▶ _EXERCISE GOAL_: Look below for the line that has "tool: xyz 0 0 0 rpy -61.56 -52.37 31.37". Set down the lines from there through the line that has "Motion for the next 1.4", exactly as written.

Dataset records:
-=-=-=-=-
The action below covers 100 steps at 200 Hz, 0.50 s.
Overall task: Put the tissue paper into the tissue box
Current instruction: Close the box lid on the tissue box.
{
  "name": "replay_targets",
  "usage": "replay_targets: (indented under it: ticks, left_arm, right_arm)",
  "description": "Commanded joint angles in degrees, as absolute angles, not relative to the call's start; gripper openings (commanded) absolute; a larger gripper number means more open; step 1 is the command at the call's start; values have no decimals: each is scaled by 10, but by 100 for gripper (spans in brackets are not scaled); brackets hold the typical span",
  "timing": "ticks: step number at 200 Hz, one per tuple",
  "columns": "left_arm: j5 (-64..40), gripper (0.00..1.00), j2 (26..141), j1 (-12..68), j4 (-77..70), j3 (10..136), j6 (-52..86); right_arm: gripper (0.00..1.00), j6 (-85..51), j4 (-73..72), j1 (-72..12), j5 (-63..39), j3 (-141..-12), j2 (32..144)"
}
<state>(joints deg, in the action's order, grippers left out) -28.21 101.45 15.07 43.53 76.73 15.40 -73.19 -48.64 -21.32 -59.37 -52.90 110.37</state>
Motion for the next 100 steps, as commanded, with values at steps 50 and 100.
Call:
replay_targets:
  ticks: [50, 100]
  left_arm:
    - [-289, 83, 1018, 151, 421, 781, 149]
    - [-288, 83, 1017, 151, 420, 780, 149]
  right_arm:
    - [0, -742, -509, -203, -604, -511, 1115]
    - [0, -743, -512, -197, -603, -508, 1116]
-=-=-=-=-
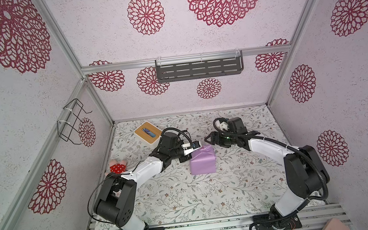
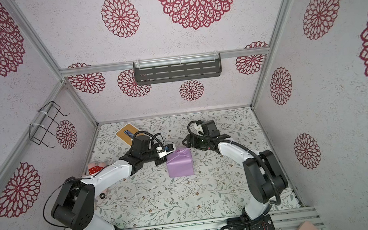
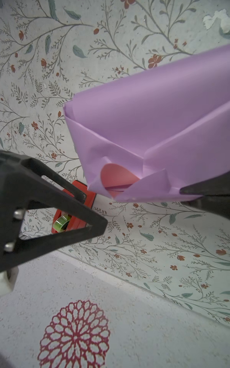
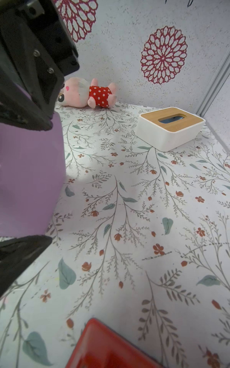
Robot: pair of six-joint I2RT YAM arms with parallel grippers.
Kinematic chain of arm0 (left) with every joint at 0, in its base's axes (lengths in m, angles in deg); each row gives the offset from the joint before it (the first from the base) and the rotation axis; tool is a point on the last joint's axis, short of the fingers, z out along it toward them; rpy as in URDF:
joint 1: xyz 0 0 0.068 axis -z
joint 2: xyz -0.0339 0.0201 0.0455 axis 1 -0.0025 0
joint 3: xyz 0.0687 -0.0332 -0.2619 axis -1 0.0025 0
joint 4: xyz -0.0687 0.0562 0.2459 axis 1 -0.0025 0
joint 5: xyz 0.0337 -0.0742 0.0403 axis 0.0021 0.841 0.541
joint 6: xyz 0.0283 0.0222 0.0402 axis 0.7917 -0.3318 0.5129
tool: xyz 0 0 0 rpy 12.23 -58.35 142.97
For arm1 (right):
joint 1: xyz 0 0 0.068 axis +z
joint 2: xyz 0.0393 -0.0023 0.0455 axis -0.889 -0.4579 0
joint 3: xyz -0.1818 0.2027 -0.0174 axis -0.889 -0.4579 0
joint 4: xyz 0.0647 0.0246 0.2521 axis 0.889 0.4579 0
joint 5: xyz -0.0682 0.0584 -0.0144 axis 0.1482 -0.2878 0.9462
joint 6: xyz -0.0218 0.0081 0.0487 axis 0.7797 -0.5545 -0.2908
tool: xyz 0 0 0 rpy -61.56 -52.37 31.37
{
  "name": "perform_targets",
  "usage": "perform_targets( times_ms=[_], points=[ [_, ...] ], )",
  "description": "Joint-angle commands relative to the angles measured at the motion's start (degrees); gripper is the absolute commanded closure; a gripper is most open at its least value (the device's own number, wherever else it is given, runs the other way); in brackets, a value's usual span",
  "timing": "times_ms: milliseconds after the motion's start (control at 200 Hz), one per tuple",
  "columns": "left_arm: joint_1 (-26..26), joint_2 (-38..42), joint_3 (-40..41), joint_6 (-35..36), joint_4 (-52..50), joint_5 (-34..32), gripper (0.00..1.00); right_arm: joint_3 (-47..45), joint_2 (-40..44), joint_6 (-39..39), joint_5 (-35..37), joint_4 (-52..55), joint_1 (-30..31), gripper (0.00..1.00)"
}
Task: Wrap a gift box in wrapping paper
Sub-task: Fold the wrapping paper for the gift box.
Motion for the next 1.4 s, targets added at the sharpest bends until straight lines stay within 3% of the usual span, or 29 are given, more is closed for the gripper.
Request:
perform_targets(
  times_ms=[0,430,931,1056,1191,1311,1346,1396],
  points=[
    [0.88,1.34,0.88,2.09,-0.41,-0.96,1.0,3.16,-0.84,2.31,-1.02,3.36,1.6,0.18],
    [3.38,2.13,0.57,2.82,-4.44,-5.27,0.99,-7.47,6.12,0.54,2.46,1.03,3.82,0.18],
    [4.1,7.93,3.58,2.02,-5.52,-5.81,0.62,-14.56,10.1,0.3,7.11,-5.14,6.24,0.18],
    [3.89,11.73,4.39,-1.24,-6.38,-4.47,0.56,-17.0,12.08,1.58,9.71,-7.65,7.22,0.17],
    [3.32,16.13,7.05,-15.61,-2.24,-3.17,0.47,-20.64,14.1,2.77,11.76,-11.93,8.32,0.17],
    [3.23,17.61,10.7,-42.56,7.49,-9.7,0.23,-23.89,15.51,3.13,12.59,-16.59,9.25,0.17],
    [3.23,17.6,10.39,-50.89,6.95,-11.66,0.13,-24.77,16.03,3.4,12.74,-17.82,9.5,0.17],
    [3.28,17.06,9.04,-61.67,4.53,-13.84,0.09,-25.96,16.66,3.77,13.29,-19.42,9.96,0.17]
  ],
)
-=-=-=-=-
▶ _FINAL ANSWER_:
tool: xyz 0 0 0 rpy -61.56 -52.37 31.37
{
  "name": "perform_targets",
  "usage": "perform_targets( times_ms=[_], points=[ [_, ...] ], )",
  "description": "Joint-angle commands relative to the angles measured at the motion's start (degrees); gripper is the absolute commanded closure; a gripper is most open at its least value (the device's own number, wherever else it is given, runs the other way); in brackets, a value's usual span",
  "timing": "times_ms: milliseconds after the motion's start (control at 200 Hz), one per tuple",
  "columns": "left_arm: joint_1 (-26..26), joint_2 (-38..42), joint_3 (-40..41), joint_6 (-35..36), joint_4 (-52..50), joint_5 (-34..32), gripper (0.00..1.00); right_arm: joint_3 (-47..45), joint_2 (-40..44), joint_6 (-39..39), joint_5 (-35..37), joint_4 (-52..55), joint_1 (-30..31), gripper (0.00..1.00)"
}
Task: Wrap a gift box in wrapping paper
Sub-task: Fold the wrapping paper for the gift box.
Motion for the next 1.4 s, targets added at the sharpest bends until straight lines stay within 3% of the usual span, or 29 are given, more is closed for the gripper.

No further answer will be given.